### What you are asked to do
Reproduce only the stretch of entries below that begins at the first line and ends at the line holding "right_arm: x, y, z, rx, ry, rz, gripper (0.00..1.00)".

### Supplied material
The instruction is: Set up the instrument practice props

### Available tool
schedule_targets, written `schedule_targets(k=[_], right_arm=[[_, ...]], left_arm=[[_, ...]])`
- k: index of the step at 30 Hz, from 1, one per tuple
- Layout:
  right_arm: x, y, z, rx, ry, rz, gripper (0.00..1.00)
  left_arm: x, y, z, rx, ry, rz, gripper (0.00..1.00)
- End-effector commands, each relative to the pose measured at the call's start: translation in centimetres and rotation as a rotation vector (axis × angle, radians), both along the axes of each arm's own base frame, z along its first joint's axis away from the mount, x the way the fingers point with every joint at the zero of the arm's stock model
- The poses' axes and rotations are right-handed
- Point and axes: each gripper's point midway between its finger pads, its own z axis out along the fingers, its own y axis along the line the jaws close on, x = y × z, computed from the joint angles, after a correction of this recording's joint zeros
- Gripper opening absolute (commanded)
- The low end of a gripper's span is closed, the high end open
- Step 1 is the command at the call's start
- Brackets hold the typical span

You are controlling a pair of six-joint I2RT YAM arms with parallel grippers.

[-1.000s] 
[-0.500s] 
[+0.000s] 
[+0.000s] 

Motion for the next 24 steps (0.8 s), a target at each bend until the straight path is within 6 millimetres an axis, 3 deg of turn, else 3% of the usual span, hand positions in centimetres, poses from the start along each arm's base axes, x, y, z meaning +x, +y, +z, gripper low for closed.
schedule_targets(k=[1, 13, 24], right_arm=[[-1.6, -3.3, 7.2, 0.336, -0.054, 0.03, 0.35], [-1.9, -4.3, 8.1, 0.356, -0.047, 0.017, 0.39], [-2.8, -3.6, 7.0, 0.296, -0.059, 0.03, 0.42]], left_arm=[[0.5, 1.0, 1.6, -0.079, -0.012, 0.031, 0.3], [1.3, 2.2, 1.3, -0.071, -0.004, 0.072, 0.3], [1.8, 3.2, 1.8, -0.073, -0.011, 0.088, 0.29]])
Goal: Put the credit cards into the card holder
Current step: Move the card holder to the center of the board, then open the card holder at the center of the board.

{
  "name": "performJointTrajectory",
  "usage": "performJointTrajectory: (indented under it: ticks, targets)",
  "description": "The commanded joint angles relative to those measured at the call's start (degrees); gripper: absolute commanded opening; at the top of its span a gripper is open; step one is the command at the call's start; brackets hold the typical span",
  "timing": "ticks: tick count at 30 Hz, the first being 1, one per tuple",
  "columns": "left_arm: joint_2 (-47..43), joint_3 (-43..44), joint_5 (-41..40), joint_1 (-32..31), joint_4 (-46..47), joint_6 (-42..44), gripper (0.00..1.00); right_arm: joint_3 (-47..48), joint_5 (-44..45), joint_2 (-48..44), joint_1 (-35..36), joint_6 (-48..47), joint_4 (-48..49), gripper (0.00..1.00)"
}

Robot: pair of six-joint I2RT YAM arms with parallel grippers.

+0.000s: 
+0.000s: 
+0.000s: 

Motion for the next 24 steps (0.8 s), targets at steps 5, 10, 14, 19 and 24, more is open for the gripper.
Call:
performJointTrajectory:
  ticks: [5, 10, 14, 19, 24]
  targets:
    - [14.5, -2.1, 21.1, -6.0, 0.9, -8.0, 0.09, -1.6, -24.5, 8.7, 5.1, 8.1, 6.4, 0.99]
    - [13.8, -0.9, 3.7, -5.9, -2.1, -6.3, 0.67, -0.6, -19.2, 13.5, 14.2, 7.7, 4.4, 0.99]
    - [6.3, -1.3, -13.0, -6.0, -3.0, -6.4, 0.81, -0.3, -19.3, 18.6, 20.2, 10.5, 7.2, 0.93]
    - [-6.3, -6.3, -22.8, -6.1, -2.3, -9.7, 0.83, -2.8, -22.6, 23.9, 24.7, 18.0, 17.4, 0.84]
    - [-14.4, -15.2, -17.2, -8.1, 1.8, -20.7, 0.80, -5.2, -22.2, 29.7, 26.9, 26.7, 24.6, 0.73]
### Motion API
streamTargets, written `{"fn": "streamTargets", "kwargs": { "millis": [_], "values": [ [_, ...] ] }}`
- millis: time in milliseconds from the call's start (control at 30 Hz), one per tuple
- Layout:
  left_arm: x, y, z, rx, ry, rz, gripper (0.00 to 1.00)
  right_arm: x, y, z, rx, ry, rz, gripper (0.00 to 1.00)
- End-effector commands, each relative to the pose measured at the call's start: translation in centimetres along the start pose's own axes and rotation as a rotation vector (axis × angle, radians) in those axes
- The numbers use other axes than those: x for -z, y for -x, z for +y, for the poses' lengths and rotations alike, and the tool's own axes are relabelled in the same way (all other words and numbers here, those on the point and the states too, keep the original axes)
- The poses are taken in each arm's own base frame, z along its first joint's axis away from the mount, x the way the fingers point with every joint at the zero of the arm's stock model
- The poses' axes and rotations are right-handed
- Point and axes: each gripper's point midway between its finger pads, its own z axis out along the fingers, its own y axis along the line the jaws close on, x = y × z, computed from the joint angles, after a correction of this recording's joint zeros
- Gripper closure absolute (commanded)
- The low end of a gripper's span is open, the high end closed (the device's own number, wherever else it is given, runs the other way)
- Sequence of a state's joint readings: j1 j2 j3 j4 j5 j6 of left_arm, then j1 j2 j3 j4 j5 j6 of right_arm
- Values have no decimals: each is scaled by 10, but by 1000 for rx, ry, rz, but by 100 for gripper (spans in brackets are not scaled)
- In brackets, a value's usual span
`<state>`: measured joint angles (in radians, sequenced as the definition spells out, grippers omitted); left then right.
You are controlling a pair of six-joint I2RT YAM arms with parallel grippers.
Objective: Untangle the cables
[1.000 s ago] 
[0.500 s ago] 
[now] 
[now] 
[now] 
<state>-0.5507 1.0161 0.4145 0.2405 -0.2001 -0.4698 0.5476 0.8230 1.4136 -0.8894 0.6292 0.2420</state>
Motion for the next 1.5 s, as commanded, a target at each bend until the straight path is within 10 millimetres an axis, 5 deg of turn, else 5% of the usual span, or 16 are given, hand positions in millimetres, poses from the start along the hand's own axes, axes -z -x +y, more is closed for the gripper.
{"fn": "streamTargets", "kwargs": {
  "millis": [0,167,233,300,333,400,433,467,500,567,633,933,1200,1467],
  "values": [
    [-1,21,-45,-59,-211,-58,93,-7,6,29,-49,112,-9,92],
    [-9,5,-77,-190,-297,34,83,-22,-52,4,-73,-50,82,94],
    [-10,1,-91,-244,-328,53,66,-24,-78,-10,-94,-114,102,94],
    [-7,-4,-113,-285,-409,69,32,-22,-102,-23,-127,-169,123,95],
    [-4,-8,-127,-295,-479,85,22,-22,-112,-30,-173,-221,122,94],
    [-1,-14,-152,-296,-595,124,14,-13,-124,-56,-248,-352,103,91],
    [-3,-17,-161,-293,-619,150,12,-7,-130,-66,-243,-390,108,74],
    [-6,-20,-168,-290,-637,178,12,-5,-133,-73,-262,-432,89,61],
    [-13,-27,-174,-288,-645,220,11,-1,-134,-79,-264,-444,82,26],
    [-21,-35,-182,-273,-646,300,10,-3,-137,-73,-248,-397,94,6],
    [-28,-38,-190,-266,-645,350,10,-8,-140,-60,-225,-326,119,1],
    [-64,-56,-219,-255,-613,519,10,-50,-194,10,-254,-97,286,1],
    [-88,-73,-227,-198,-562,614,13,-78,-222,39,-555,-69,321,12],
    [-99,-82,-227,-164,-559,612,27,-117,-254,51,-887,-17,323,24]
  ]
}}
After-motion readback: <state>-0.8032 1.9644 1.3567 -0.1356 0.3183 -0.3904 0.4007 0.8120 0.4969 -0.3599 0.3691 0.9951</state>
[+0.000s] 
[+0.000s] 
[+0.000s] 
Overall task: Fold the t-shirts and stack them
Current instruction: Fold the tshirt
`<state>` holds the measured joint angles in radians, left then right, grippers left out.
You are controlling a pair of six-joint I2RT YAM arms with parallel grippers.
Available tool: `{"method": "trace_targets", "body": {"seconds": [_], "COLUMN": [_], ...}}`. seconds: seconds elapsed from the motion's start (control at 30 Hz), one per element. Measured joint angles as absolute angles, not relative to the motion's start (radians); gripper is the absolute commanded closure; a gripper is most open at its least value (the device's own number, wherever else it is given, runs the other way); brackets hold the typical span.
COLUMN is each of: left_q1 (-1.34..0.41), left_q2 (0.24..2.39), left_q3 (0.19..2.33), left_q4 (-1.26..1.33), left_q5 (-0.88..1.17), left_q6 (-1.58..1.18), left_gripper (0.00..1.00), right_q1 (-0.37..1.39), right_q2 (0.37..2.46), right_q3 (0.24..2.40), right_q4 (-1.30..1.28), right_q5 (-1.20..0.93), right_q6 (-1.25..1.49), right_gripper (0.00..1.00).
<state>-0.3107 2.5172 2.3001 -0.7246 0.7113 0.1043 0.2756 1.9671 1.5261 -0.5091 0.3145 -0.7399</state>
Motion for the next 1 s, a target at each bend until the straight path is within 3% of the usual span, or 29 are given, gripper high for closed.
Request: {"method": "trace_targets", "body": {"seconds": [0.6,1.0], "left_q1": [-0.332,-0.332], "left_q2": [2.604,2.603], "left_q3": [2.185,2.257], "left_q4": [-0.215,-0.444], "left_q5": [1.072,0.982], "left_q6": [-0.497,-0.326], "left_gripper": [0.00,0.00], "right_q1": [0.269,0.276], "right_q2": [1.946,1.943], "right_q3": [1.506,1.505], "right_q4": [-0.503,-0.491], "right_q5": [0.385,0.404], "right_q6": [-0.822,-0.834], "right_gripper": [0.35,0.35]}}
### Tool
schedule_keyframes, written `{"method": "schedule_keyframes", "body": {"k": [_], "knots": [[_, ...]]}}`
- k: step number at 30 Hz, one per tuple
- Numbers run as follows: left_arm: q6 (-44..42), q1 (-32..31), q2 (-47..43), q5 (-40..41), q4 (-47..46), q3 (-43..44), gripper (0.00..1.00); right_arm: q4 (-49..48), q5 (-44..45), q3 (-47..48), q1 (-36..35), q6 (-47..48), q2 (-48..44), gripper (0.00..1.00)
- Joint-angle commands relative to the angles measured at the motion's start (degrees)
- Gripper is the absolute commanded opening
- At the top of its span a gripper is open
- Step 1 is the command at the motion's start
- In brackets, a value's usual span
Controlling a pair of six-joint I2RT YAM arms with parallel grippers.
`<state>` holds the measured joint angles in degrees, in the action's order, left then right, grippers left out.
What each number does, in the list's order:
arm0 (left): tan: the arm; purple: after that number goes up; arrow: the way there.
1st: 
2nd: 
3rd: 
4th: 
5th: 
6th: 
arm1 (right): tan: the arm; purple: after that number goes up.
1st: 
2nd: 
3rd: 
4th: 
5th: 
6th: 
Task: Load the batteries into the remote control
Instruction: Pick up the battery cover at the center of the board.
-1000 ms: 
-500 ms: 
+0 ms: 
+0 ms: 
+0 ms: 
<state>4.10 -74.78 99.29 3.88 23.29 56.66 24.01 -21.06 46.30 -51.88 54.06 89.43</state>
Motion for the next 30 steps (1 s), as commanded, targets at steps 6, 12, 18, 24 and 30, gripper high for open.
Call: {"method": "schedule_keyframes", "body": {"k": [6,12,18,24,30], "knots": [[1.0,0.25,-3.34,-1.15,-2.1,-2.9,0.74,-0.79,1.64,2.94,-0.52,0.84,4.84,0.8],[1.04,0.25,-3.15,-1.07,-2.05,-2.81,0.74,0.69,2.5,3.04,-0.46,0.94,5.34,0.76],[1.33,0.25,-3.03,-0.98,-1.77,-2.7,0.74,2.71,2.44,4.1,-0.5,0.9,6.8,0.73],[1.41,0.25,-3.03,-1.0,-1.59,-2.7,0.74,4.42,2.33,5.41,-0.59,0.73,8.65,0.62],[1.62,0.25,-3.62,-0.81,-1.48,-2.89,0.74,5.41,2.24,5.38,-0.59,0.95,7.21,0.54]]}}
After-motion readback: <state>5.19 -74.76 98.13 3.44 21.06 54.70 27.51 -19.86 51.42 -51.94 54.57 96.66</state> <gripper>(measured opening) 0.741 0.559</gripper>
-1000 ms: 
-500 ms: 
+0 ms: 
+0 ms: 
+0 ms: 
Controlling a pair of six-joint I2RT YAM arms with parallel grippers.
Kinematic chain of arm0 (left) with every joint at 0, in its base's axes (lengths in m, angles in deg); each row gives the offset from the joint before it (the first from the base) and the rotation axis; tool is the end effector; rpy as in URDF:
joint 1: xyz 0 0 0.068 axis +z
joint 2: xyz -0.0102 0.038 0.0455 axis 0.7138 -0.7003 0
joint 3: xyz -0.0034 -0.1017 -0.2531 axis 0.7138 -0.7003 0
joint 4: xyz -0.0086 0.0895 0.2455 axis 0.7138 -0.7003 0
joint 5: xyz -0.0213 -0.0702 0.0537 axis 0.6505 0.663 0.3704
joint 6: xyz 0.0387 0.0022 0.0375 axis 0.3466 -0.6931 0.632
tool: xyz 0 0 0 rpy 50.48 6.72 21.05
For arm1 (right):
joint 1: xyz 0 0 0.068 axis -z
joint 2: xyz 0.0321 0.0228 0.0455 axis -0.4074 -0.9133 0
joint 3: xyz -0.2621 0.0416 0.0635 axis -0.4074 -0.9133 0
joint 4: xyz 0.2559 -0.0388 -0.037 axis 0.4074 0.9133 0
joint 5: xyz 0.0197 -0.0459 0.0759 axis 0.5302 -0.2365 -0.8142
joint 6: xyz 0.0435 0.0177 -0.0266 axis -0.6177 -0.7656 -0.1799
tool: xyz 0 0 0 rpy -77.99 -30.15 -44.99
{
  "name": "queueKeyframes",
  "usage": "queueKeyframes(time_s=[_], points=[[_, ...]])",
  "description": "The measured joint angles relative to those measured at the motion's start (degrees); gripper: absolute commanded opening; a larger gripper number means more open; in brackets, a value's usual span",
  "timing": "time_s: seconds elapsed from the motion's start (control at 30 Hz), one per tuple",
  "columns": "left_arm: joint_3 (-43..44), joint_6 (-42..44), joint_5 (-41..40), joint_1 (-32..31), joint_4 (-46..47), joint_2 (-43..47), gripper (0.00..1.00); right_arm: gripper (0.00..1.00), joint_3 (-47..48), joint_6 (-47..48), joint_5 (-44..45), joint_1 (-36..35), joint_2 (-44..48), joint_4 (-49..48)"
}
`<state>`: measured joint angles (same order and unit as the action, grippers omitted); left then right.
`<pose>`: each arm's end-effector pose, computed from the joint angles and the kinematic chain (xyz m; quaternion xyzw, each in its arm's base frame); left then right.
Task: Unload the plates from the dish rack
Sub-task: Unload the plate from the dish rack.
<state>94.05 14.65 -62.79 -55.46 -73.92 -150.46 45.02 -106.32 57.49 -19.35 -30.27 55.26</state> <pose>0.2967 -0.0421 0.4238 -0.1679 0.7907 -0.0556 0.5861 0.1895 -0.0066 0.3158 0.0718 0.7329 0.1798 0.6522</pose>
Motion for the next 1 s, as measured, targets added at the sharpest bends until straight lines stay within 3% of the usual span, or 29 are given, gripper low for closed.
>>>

### Solution for this problem
The instruction is: Set up the instrument practice props

### Available tool
schedule_targets, written `schedule_targets(k=[_], right_arm=[[_, ...]], left_arm=[[_, ...]])`
- k: index of the step at 30 Hz, from 1, one per tuple
- Layout:
  right_arm: x, y, z, rx, ry, rz, gripper (0.00..1.00)

The exercise calls for nothing more than this answer.